Джонс останавливается на полпути. Болезненная тема. Имя, сокрытое за тысячью замками - ложная любовь. Почему именно Купер стремится к этому раскрытию.
Закроем эту тему.
Джагхед собирается заходить в свою комнату, как девушка возникает перед ним.
— Ты до сих пор хранишь кольца.
Последняя капля. Парень сжимает кулак и медленно моргает. Злится. Потому что сам не знает почему хранит эти чертовы кольца, тупое напоминание, жалкая жизнь трехлетней давности. Забыть возможно и забыл, а пережитки прошлого остались. Напоминание. Джагхед в мыслях клянется себе, что выбросит эти чертовы кольца на помойку вместе с альбомом, который лежит в коробке под кроватью, лично сожжет.
Джонс возвращается в жесткую реальность, где перед ним стоит Бетти, ожидающая ответов, на которые увы Джагхед никогда не даст ответа. За последние дни он просто заебался. Другим словом это все никак не описать. И что самое смешное — ему совсем не пофиг, на то где Элизабет, пошла ли она в школу, подружилась ли… Черт… Это все мелочи, бессмысленность, неужели этот режим заботы у него работает на автомате, стоит Бетти появится на обзоре. Джонс порою сам себя не узнает.
Наверно, в нем до сих пор говорит эта вина, за то что оставил, просто уехал, бросил, потому что Купер стала копией его настоящего, после всего пережитого, так еще и мать с отцом потеряла. Голова кругом. Жизнь — сплошная черная полоса.
— Отойди, — просит Джагхед. Завтра вновь работа, завтрак, бинтовка раны, съемка и обратно домой. Весь этот чертов круговорот…

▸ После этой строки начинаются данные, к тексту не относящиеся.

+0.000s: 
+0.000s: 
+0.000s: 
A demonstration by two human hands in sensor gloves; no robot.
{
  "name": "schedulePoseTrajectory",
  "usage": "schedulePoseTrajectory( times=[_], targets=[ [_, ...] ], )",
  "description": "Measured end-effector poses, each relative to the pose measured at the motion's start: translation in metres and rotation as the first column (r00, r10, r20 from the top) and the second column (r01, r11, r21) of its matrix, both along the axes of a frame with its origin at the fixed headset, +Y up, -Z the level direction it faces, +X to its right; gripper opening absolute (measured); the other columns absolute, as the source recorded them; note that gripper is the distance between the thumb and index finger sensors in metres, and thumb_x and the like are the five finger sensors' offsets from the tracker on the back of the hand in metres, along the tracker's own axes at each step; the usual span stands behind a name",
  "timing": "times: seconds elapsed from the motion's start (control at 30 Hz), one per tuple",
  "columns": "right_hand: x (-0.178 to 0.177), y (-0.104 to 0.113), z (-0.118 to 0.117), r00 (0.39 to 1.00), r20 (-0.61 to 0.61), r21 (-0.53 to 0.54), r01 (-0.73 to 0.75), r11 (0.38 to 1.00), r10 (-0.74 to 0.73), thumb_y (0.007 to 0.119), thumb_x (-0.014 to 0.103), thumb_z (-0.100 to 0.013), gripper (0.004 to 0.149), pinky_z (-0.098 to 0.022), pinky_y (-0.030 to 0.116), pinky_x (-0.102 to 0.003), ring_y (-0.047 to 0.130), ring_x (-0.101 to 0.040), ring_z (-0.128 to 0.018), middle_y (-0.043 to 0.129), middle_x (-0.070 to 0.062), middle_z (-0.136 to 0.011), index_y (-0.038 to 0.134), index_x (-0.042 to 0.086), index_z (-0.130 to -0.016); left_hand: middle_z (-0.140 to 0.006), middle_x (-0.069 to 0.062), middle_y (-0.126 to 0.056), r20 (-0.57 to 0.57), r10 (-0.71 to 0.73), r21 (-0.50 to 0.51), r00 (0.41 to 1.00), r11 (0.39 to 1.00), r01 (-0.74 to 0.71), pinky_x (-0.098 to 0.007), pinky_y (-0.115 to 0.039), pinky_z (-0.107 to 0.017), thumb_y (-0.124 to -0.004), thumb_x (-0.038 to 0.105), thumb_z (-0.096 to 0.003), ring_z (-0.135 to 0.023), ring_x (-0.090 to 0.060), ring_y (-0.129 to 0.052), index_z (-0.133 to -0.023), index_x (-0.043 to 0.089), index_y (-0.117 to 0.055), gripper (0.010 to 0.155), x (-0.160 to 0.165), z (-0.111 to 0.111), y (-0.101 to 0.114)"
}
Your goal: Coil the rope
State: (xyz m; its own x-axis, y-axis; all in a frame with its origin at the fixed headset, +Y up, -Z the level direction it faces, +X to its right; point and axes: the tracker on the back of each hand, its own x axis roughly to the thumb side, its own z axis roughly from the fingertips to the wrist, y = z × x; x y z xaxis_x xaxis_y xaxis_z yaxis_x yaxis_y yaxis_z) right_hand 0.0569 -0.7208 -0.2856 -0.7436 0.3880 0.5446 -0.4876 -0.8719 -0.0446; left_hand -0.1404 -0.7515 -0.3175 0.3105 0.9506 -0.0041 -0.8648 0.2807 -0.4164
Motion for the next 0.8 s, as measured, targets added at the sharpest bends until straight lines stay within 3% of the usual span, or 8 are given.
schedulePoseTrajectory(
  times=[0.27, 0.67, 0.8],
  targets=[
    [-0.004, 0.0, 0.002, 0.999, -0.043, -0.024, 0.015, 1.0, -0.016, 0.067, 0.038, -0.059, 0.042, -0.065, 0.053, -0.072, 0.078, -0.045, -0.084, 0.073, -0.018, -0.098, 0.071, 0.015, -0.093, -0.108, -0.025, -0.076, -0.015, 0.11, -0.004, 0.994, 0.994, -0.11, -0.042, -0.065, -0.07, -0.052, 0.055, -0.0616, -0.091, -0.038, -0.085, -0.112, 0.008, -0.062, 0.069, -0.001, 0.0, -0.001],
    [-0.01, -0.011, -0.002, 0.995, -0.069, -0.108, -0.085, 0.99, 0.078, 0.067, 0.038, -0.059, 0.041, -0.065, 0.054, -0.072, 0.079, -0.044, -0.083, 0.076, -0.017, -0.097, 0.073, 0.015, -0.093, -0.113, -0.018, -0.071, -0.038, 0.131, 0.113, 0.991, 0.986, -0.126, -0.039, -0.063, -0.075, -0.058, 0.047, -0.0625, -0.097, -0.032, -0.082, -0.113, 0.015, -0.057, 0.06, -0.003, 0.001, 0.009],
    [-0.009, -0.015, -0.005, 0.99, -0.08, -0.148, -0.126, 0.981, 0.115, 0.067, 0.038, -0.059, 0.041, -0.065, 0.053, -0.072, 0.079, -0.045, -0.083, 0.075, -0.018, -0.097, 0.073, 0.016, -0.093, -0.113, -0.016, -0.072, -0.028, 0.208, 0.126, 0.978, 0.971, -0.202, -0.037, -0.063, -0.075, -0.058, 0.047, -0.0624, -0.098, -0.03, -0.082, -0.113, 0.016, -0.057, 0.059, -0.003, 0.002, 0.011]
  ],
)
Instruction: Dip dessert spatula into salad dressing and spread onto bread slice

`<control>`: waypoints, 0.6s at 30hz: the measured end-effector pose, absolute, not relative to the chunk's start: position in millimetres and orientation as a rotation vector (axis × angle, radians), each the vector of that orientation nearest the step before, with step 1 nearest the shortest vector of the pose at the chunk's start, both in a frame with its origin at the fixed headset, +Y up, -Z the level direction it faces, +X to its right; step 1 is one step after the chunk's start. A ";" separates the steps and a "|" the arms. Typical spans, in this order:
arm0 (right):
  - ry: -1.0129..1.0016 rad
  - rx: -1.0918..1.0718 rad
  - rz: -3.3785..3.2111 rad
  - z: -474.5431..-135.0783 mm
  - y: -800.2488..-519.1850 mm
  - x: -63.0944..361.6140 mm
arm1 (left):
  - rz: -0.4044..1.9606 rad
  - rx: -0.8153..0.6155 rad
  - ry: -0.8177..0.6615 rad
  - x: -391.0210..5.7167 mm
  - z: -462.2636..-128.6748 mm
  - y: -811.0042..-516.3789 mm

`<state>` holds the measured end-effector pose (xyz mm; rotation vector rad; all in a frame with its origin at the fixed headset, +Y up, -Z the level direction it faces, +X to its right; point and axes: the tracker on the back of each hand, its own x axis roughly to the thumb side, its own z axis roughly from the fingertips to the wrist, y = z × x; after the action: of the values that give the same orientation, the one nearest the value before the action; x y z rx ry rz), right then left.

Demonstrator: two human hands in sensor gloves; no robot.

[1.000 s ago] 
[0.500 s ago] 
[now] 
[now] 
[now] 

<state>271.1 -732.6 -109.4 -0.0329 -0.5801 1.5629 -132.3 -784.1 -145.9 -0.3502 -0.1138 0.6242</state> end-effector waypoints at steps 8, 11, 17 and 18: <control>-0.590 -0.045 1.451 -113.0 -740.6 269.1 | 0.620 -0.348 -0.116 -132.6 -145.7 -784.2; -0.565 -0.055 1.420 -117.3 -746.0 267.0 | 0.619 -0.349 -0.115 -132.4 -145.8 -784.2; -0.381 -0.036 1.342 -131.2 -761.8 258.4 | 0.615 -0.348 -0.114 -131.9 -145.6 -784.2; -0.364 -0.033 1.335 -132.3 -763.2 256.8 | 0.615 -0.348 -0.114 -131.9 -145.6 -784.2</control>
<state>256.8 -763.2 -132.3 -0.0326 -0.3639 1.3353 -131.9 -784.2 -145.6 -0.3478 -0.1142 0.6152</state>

Но в него внезапно врываются. Губы мягкие, немного влажные касаются уголка его губ. Город пылающий тысячами огнями резко меркнет, замедляя жизни живущих в нем людей. Джагхед сходит с ума, эти глаза даже в темноте блестят. И сердце бьется вовсе не в равнодушном ритме. В глазах граничит испуг вместе с желанием. Она говорит невнятное «п-прости». Осознание приходит быстро, но до Джонса все никак не дойдет. Он смотрит на губы напротив, понимая, что часть его умирает, пока другая горит пламенем желания.
Искушение. Как ему трудно не поддаваться.
Джагхед будет корить себя очень долго, а пока… холодные губы касаются горячих, он поддается на ее уловки, которые ведомы только ему. Он чувствует, как трепещет ее худое тельце, и от этого становится только хуже. Яд проникает глубоко. Джонс целует до безобразия долго, дуреет от близости с хрупкой девушкой, и когда ее ручки ложатся на его щеки, а губы приоткрываются, он вжимает ее в дверь так сильно, что будто хочет слиться с ней, войти под самую кожу. Он вдыхает этот запах лаванды. Он душит. Это чистая и необузданная страсть, которая уничтожит их.
Погрязший в своем пороке Джонс начинает ходить по второму кругу ада, потому что первый уже миновал.
Мокро, так грязно. Она толком не умеет целоваться, просто подставляется, а Джонс продолжает сминать до боли пухлые губы, удерживая ладони на ее талии, орудуя во рту, как заблагорассудится.